Task description: For the data below, transcribe the part that opens with the line containing "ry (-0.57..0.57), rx" and closes with the line containing "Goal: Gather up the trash", exactly and with no pictures.

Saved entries

#####

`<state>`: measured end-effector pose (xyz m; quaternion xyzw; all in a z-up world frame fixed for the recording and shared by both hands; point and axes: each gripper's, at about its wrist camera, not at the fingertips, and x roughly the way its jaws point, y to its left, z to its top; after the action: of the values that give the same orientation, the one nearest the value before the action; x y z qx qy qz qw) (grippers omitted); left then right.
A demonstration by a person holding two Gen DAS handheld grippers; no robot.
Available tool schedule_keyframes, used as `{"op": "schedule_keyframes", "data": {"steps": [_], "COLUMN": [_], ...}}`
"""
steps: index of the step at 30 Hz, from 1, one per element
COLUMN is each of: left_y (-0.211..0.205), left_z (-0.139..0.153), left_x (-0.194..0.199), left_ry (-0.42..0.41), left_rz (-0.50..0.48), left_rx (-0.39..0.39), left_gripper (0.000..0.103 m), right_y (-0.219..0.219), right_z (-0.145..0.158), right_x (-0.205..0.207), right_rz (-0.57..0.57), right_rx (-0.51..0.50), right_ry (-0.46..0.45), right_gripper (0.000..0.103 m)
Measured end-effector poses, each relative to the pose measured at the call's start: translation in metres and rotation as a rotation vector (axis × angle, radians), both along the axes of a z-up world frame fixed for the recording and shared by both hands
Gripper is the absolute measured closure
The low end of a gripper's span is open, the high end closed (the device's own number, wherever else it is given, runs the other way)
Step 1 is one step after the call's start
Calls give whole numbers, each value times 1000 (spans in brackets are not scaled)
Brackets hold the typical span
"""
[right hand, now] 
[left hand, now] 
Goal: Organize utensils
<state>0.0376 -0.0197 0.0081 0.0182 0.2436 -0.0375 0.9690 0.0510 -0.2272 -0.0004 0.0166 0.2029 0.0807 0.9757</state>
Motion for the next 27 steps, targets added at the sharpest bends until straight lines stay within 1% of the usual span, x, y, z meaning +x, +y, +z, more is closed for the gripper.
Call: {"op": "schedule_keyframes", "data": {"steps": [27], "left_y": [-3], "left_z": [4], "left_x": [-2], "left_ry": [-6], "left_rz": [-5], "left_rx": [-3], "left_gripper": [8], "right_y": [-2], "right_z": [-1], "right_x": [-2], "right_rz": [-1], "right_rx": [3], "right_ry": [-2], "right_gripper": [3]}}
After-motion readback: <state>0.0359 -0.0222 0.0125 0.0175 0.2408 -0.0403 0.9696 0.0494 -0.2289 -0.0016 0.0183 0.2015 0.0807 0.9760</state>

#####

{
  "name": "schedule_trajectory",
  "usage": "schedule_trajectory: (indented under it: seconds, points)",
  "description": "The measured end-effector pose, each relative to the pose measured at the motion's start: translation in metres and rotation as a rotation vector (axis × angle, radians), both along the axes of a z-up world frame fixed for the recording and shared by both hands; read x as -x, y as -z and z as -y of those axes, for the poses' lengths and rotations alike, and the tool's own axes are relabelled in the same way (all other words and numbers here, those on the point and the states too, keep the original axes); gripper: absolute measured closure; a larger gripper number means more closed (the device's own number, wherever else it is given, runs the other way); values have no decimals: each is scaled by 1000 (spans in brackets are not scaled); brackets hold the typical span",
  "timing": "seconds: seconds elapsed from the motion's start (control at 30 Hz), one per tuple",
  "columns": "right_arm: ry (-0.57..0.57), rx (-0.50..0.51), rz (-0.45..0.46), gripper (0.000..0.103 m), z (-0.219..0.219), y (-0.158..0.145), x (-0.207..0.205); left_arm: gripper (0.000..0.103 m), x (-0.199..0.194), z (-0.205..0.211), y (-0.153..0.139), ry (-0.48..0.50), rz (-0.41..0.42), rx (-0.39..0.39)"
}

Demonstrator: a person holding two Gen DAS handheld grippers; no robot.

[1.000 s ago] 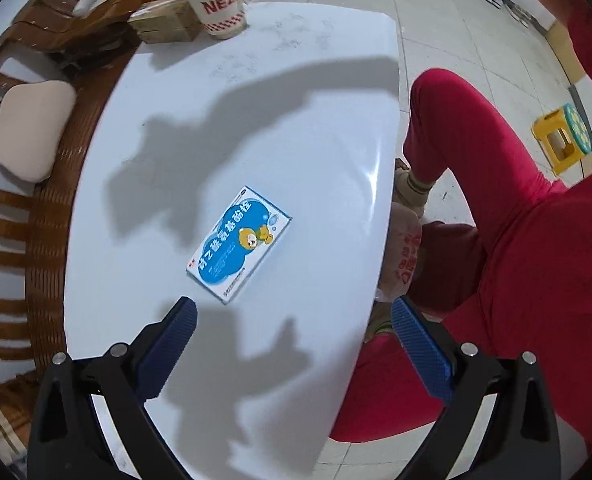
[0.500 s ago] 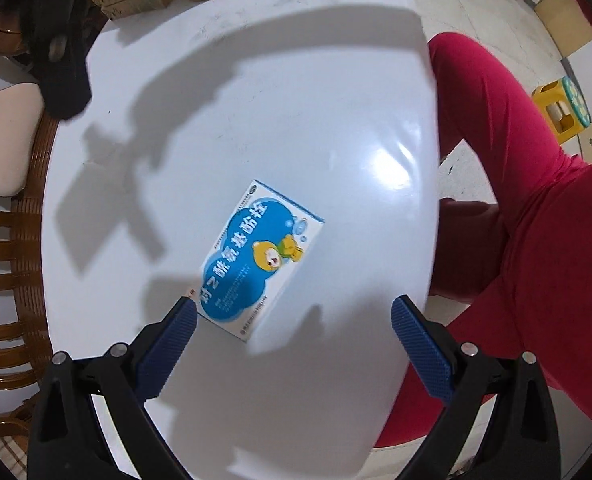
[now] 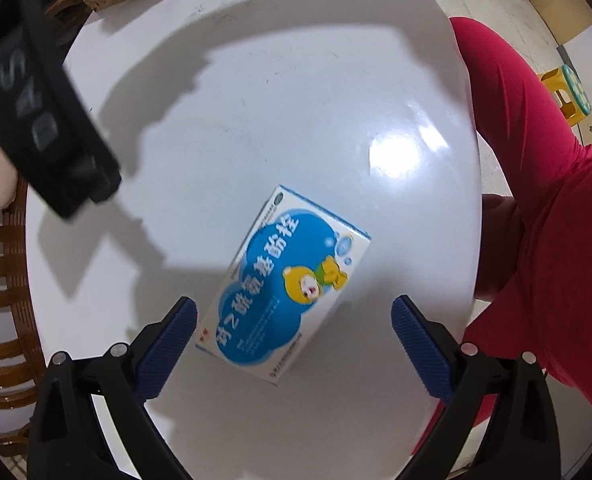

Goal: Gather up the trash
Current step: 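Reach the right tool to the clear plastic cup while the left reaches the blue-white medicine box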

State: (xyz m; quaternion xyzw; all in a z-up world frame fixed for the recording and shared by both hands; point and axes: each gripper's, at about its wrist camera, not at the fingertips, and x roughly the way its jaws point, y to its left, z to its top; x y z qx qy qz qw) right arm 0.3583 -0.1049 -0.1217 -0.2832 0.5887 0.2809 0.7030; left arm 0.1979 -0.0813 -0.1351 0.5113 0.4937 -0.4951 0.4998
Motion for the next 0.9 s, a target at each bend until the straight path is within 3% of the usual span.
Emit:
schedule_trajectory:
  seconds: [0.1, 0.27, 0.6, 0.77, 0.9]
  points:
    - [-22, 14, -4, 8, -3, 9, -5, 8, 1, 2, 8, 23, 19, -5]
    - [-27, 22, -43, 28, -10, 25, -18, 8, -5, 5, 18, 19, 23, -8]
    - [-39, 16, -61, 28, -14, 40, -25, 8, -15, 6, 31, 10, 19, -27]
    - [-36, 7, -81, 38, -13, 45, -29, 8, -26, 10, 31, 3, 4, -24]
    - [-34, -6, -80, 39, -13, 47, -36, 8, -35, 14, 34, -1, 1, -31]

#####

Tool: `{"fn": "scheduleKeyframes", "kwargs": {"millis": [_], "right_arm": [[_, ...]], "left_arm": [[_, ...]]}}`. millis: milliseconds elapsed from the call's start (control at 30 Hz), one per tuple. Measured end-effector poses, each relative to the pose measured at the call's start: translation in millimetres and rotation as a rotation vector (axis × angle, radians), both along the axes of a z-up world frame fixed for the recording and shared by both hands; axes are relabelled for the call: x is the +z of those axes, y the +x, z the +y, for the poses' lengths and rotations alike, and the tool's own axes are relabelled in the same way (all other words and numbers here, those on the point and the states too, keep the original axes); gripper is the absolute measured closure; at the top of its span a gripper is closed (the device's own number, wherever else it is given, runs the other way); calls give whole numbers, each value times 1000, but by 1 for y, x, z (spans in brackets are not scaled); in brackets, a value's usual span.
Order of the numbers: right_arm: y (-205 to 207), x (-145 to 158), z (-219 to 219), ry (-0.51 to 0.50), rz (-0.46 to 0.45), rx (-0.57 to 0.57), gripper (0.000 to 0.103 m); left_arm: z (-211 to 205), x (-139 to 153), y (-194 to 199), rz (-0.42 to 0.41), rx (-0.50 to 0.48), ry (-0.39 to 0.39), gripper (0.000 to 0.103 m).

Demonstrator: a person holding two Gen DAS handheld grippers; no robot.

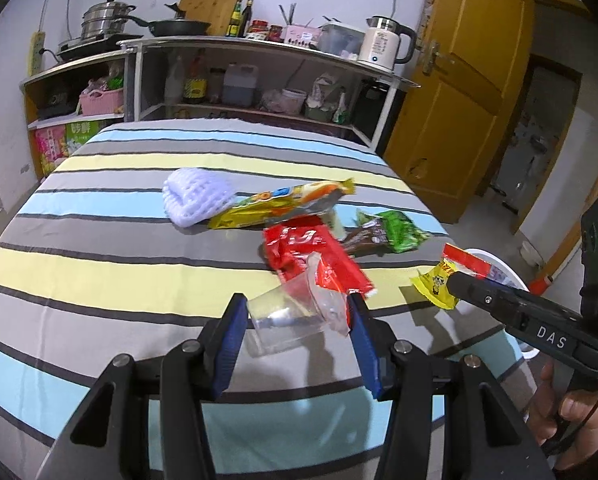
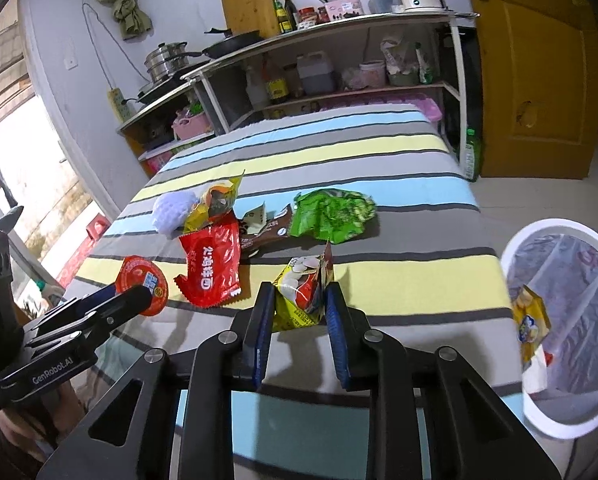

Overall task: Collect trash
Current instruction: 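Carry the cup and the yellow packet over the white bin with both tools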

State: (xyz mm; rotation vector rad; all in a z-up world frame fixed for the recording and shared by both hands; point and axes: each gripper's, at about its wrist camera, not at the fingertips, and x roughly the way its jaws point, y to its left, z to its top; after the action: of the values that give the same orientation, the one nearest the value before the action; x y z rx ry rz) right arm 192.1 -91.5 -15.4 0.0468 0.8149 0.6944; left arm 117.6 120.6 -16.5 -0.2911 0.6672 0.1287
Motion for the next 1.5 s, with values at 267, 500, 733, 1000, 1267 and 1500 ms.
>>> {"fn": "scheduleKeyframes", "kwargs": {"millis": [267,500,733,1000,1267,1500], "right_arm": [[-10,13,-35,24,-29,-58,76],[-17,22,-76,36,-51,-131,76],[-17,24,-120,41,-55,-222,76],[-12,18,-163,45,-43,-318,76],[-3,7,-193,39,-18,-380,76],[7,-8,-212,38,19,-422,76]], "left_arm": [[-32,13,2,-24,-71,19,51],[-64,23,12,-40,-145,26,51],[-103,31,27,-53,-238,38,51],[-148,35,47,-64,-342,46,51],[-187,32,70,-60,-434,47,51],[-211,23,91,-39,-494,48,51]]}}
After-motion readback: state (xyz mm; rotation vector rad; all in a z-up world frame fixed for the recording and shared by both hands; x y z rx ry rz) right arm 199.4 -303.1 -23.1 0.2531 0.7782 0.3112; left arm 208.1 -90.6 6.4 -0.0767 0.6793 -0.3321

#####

Finished exercise:
  "columns": "right_arm: ry (-0.57..0.57), rx (-0.50..0.51), rz (-0.45..0.46), gripper (0.000..0.103 m), z (-0.219..0.219), y (-0.158..0.145), x (-0.207..0.205); left_arm: gripper (0.000..0.103 m), x (-0.199..0.194), z (-0.205..0.211), y (-0.153..0.139), ry (-0.48..0.50), rz (-0.41..0.42), rx (-0.39..0.39)"
}

Demonstrator: a person holding two Gen DAS handheld grippers; no robot.

[1.000 s ago] 
[0.500 s ago] 
[now] 

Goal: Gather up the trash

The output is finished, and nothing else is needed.